The loss graph is still a useful tool. Ultimately as long as loss is dropping, then the model is still learning. The rate that the model learns will decrease over time, so towards the end it may be hard to discern if it is still learning at all. See the Analysis tab in these instances.
Depending on the number of outputs, there may be several graphs available (e.g. total loss, mask loss, face loss etc). Each graph shows loss for that particular output.
You can save a copy of the current graph with the save button at the bottom right.
The graph can be disabled by unchecking the "Enable Preview" box at the bottom right.
Analysis Tab - This tab shows some statistics for the currently running and previous training sessions:
The columns are as follows:
Graphs - Click the blue graph icon to open up a graph for the selected session.
Start/End/Elapsed - The start time, end time and total training time for each session respectively.
Batch - The batch size for each session
Iterations - The total number of iterations processed for each session.
EGs/sec - The number of faces processed through the model per second.
When a model is not training, you can open up stats for previously trained models by hitting the open button at the bottom right and selecting a model's state.json file inside the model folder.
You can save the contents of the analysis tab to a csv file with the save icon at the bottom right.
As stated above, the loss graph is useful for seeing if loss is dropping, but it can be hard to discern when the model has been training for a long time. The analysis tab can give you a more granular view.
Clicking the blue graph icon next to your latest training session will bring up the training graph for the selected session.
Select "Show Smoothed", raise the smoothing amount to 0.99, hit the refresh button and then zoom in on last 5,000 - 10,000 iterations or so:
Now that the graph is zoomed in, you should be able to tell if the loss is still dropping or whether it has "converged". Convergence is when the model is not learning anything any more. In this example you can see that, whilst at first look it may seem the model has converged, on closer inspection, loss is still dropping:
It is possible to stop training at any point just by pressing the Terminate button at the bottom left of the GUI. The model will save it's current state and exit.
Models can be resumed by selecting the same settings and pointing the "model dir" folder at the same location as the saved folder. This can be made much easier by saving your Faceswap config, either from the GUI File Menu or from the save icon below the options panel:
You can then just reload your config and continue training.
Faces can be added and removed from your Training folders, but make sure that you stop training before making any changes, and then resume again. If you are using Warp to Landmarks or training with a mask, you will need to make sure your alignments file is updated with the new and removed faces.
Occasionally models corrupt.

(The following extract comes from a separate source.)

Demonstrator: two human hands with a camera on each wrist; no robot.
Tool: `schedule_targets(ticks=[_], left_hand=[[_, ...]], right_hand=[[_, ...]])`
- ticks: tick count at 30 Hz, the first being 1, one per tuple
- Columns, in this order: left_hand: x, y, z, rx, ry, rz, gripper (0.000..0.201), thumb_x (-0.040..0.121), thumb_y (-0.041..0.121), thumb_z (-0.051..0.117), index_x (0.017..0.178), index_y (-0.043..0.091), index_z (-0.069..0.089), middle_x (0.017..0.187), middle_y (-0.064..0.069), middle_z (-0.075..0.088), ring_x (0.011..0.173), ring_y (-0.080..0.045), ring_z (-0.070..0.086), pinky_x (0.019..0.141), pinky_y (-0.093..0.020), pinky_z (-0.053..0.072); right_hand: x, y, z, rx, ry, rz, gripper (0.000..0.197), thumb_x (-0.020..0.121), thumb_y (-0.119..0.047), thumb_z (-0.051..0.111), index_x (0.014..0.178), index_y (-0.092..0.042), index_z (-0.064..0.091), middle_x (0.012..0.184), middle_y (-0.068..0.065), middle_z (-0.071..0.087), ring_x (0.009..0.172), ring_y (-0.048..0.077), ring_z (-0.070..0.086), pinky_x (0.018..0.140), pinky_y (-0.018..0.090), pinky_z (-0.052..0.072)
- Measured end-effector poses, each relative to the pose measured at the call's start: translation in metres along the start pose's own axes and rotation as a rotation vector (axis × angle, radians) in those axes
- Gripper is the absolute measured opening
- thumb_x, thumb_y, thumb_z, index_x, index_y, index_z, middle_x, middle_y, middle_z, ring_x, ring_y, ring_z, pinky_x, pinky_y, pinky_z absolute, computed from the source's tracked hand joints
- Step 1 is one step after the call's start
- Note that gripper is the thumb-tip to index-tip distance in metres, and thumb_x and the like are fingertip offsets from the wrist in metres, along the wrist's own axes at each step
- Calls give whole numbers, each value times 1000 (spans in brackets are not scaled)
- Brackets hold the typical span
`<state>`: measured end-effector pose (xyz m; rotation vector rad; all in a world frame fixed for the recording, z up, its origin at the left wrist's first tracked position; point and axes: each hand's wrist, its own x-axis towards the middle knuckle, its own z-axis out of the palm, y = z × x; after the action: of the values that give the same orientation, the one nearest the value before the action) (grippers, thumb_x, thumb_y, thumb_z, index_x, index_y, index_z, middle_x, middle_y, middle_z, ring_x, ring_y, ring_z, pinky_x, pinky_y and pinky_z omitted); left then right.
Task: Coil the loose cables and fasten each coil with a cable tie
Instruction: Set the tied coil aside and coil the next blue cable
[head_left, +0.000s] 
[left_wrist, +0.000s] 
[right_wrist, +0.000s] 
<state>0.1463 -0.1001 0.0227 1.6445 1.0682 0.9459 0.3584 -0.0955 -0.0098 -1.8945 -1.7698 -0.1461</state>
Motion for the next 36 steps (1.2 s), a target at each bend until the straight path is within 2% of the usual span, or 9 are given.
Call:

This can be for any number of reasons, but is evidenced by all of the faces in the preview turning to a solid/garbled color and the loss values spiking to a high number and not recovering.
Faceswap offers a tool for easily recovering a model. Backups are saved every save iteration that the loss values fall overall. These backups can be recovered in the following way:
Go to Tools > Restore:
Model Dir - The folder containing your corrupted model should be entered here:
Hit the Restore button. Once restored you should be able to carry on training from your last backup.